Created a pool inside the try block and mapped the function inside this pool:

pool = ThreadPool(4)

messages = pool.map(build_messages_in, itertools.izip(itertools.repeat(mandrill_messages), records))

def build_messages_in(a_b):
    build_msg(*a_b)


def build_msg(a, b):
    return build_messages(a, b)

def get_user_stream(record):

    response = []

    i = 0

    for mod, mod_id, act, p, act_created in izip(record['models'], record['model_ids'], record['actions'],
                                                 record['points'], record['action_creation']):

        information = get_reference(mod, mod_id)

        if information:

            response.append({
                'action': act,
                'points': p,
                'created': act_created,
                'info': information
            })

            if (act == 'invite_friend') \
                    or (act == 'donate') \
                    or (act == 'bonus_500_general') \
                    or (act == 'bonus_1000_general') \
                    or (act == 'bonus_500_cancel') \
                    or (act == 'bonus_1000_cancel'):

                response[i]['info']['date_ref'] = act_created
                response[i]['info']['slug'] = 'attiki'

            if (act == 'bonus_500_general') \
                    or (act == 'bonus_1000_general') \
                    or (act == 'bonus_500_cancel') \
                    or (act == 'bonus_1000_cancel'):

                response[i]['info']['title'] = ''

            i += 1

    return response

Finally I removed the for loop from the build_message function.

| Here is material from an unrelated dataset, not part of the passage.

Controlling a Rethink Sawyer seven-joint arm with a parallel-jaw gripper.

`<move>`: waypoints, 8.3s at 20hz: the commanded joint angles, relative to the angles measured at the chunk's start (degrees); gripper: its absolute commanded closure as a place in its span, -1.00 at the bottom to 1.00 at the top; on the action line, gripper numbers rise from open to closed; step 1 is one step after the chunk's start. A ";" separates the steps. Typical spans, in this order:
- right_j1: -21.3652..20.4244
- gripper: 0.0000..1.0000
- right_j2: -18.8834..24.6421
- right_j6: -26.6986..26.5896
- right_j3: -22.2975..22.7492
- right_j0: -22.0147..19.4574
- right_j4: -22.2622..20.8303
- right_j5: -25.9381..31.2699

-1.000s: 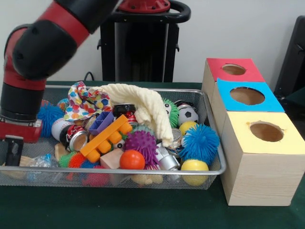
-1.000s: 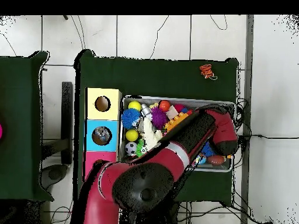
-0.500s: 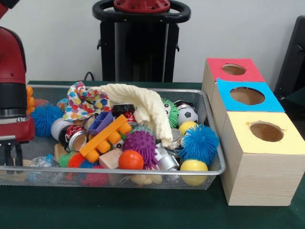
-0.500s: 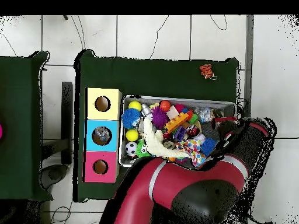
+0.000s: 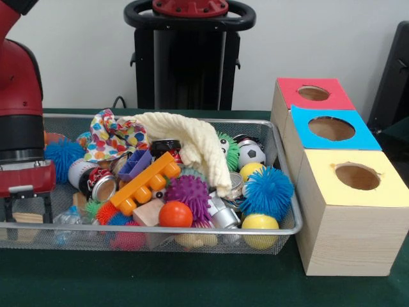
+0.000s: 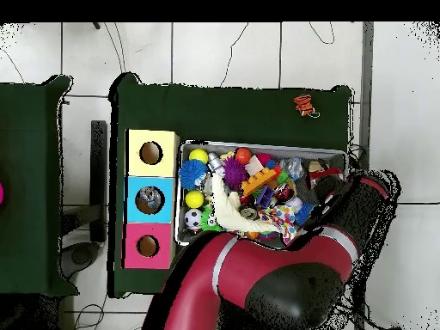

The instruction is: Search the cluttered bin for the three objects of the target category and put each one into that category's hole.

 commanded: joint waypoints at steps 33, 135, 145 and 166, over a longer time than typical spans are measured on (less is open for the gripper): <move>3.18 -1.00 7.82 -6.46 -1.16 2.00 -3.81 -4.84; 3.91 -1.00 1.51 10.95 -0.90 7.16 -12.17 2.49; 7.09 -1.00 0.69 19.08 -3.58 7.59 -15.19 -1.61; -0.56 -1.00 11.15 3.09 -0.76 1.45 -8.01 -13.51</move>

What I get as a results is a 'NoneType' object is not iterable.

Is this the correct way of doing this?

@GhostCat I submitted the question and forgot to write down what I have tried. Here is some code which works, below is some code that supposed to work but it doesn't. Basically I am trying to multi-process the build_messages function. — mallix, Sep 28 '16 at 15:03
You haven't said where you're getting that error. From what I can gather, this is using the `mailchimp` API and I'm assuming that the longest wait is for an API response? — roganjosh, Sep 28 '16 at 15:51
@roganjosh ignore the mailchimp API call, it takes 1 second to finish for a thousand mails. The error is coming from build_messages. — mallix, Sep 28 '16 at 15:53
@mallix but from where in `build_messages`? If you removed the `for` loop then I can't see anywhere where you are iterating? — roganjosh, Sep 28 '16 at 15:54
@roganjosh do I need to iterate when I m trying to implement this via threads? — mallix, Sep 28 '16 at 15:56
More what I'm getting at: rather than trying to do this through multithreading in `build_messages`, can you isolate the part of the code that takes so long? Because the only thing I can see is `get_user_stream` and `compile_user_stream`, for which we cannot see the contents. Before battling with multithreading, it's worth seeing if it will give you any speedup. Often it won't. — roganjosh, Sep 28 '16 at 15:56
For example, this: http://stackoverflow.com/questions/39728974/is-my-python-multithreading-code-affected-by-the-global-interpreter-lock/39729183?noredirect=1#comment66756464_39729183 — roganjosh, Sep 28 '16 at 15:57
@roganjosh yes get_user_stream is the reason. Mainly because get_reference is another database call. — mallix, Sep 28 '16 at 16:00
We might be going down a rabbit hole on this _specific_ example :) Is `get_information` querying the db via `requests` library? If so, I could give you some generic code so you can try split those calls across multiple processes (`multiprocessing` rather than `multithreading`) i.e. each process runs in parallel and only has to do 250 calls... close to 1/4 of the time, plus a bit of overhead. It wouldn't be a complete answer but might put you on the right path. — roganjosh, Sep 28 '16 at 16:08
@roganjosh I am using psycopg2 for Postgres for querying the database. This sounds interesting though. — mallix, Sep 28 '16 at 16:15
@mallix I'll prepare something more generic then and give some pointers; I don't know if someone could give you some thing more specific eventually. It will take me a little while. — roganjosh, Sep 28 '16 at 16:21

score 2 · Answer 1 · edited May 23 '17 at 10:27

Your code seems pretty in-depth and so you cannot be sure that multithreading will lead to any performance gains when applied on a high level. Therefore, it's worth digging down to the point that gives you the largest latency and considering how to approach the specific bottleneck. See here for greater discussion on threading limitations.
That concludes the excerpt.